I've checked both cpu loads(8cpu i7), and they are at 10% maximum.
Knowing that what makes all the transfer slow down is the open/close of the files, and this 'theoretically' goes on the cpu, I understand that this can be easily tuned. But I do not know how to tune that.
Any tip on how to make rsync use all CPUs?
Your problem doesn't have (almost) anything to do with the CPU.
Transferring big files is usually fast, since it can be done with sequential I/O.
Transferring lots of small files requires tons of horsepower on the storage side of things, since it requires random I/O. Low seek times, fast hard drives, lots of cache and a filesystem designed for huge number of files are a must. CPU does not help there, at least not much, just like you are observing. CPU's and OS are just waiting for disk I/O to finish.

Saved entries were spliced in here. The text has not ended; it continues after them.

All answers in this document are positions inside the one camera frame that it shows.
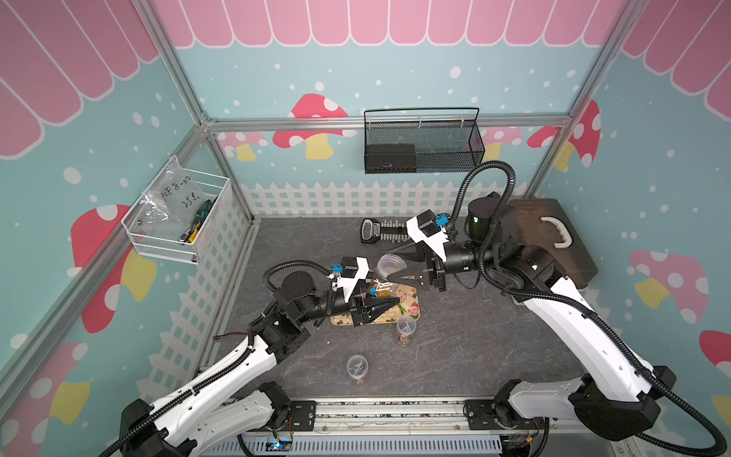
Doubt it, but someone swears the clear plastic jar lid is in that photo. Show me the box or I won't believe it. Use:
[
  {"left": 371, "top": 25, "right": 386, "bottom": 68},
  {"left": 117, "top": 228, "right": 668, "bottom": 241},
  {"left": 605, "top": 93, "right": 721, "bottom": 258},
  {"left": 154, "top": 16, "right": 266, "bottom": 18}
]
[{"left": 376, "top": 253, "right": 407, "bottom": 279}]

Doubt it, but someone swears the clear jar with brown candies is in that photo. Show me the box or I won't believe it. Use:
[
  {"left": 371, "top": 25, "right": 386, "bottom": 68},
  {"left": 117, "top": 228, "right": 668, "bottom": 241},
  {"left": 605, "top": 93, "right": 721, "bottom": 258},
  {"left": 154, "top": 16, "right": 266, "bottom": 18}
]
[{"left": 396, "top": 315, "right": 417, "bottom": 347}]

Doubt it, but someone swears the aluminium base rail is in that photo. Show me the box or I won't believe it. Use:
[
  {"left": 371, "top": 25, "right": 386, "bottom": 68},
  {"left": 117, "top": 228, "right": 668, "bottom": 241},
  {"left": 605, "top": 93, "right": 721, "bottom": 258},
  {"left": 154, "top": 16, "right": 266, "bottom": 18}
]
[{"left": 232, "top": 397, "right": 544, "bottom": 456}]

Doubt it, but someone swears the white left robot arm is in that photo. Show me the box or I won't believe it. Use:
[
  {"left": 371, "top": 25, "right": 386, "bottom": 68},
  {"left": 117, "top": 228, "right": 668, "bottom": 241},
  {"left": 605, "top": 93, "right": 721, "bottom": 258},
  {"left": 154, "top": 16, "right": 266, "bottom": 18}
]
[{"left": 103, "top": 257, "right": 400, "bottom": 456}]

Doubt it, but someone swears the clear plastic zip bag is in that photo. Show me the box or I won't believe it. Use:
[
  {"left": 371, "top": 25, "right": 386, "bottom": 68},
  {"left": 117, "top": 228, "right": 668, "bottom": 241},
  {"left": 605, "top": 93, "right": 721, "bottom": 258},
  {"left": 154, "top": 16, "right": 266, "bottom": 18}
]
[{"left": 135, "top": 158, "right": 212, "bottom": 233}]

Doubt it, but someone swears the white wire wall basket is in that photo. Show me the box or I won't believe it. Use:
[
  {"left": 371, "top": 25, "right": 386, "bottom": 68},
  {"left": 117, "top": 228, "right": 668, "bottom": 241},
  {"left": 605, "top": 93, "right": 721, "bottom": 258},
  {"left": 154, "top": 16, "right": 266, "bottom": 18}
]
[{"left": 122, "top": 158, "right": 232, "bottom": 265}]

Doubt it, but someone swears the clear jar lying near front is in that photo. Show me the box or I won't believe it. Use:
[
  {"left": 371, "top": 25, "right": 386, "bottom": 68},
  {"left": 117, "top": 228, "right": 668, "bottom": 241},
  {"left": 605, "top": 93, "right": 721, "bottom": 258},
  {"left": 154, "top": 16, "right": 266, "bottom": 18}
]
[{"left": 346, "top": 354, "right": 369, "bottom": 382}]

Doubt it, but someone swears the black wire mesh basket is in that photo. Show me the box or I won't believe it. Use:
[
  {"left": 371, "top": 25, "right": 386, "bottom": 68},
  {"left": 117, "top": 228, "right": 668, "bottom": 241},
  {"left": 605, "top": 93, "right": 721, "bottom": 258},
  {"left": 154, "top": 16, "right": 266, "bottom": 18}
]
[{"left": 363, "top": 107, "right": 485, "bottom": 173}]

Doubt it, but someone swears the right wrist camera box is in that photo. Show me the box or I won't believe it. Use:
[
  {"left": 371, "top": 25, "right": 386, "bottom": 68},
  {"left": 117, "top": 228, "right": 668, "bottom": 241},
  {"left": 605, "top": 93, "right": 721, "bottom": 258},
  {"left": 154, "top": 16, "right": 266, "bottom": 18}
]
[{"left": 405, "top": 209, "right": 448, "bottom": 261}]

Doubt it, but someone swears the green tool in white basket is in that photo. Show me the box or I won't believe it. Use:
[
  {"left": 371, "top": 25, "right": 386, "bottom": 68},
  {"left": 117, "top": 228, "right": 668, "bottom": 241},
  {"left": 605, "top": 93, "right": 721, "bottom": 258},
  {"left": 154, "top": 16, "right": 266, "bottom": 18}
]
[{"left": 178, "top": 200, "right": 214, "bottom": 244}]

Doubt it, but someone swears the clear plastic candy jar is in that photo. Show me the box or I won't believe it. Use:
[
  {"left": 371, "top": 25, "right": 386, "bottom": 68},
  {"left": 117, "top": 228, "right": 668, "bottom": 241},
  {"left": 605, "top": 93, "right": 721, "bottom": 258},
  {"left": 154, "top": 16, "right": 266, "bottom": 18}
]
[{"left": 367, "top": 278, "right": 398, "bottom": 297}]

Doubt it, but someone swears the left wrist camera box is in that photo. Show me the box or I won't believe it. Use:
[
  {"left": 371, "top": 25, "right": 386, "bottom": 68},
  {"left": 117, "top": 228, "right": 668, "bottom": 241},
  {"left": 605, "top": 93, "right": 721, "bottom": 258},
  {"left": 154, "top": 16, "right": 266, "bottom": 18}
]
[{"left": 329, "top": 256, "right": 370, "bottom": 302}]

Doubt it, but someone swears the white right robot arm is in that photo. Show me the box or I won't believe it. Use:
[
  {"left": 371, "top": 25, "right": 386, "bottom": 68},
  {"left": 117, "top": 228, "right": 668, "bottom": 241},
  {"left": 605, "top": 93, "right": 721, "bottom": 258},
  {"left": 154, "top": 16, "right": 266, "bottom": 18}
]
[{"left": 405, "top": 160, "right": 728, "bottom": 456}]

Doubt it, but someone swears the floral rectangular tray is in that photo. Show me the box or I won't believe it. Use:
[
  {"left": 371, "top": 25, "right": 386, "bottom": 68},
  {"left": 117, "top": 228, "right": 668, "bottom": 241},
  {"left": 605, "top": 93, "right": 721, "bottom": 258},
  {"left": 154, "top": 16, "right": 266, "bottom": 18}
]
[{"left": 329, "top": 279, "right": 422, "bottom": 327}]

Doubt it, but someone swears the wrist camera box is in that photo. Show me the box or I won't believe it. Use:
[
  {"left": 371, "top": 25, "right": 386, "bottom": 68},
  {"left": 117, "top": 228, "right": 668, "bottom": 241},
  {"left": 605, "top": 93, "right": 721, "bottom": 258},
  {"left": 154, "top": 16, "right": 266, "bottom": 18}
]
[
  {"left": 405, "top": 209, "right": 448, "bottom": 261},
  {"left": 329, "top": 256, "right": 370, "bottom": 302}
]

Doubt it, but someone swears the black box in mesh basket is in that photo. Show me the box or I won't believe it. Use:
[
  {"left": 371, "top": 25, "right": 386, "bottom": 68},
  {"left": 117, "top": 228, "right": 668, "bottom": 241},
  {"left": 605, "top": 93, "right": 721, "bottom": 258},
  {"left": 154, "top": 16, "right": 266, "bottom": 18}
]
[{"left": 364, "top": 144, "right": 417, "bottom": 174}]

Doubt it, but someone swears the brown lidded white storage box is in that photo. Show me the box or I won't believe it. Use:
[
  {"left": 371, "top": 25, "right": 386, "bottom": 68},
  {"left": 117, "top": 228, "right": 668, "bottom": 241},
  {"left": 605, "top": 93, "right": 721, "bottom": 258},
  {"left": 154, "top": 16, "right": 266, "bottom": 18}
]
[{"left": 510, "top": 198, "right": 598, "bottom": 291}]

All that faster CPU / more cores can do, that they can end up waiting for I/O faster. :-)
The latency of many many small random IO operation adds up:
In my experience is rsync a very good tool to hold things in sync, but not a very good tool to submit all data as fast as possible. Use it when bandwidth or storage capacity don't leave other options. If you can afford to tar all files up and transfer in one blob, you can expect increased performance (overall wall clock time used to complete to operation), if there are enough files.
There is a lot of network/disk overhead when dealing with lots of small files using rsync. With small enough files, your speedup factor may be less than 1.
Pay attention to the speedup factor using -v. If your speedup factor is below 1 even when you know you're already in sync, then you are experiencing quite a lot of overhead. The CPU is not the bottleneck.
What Janne said: you're IO bound, not CPU bound. Launch top (or better, atop/htop), notice how little CPU is actually used when transferring small files. Also note that your processes are in 'D' state, waiting for data to be available to them.
Additionally, I don't believe rsync is optimized for multi-core; most of what it does is sequential, and it would require very clever work to make it go faster in that respect.
It does, however, probably take advantage of up to 2 cores if you use ssh as a transport. It will be spawned as a separate process, and will do all its encryption and possibly compression work in a separate thread from the main rsync process. Said process has somewhat CPU-intensive tasks: CRC calculation and MD5 hashing (I believe that's what it uses).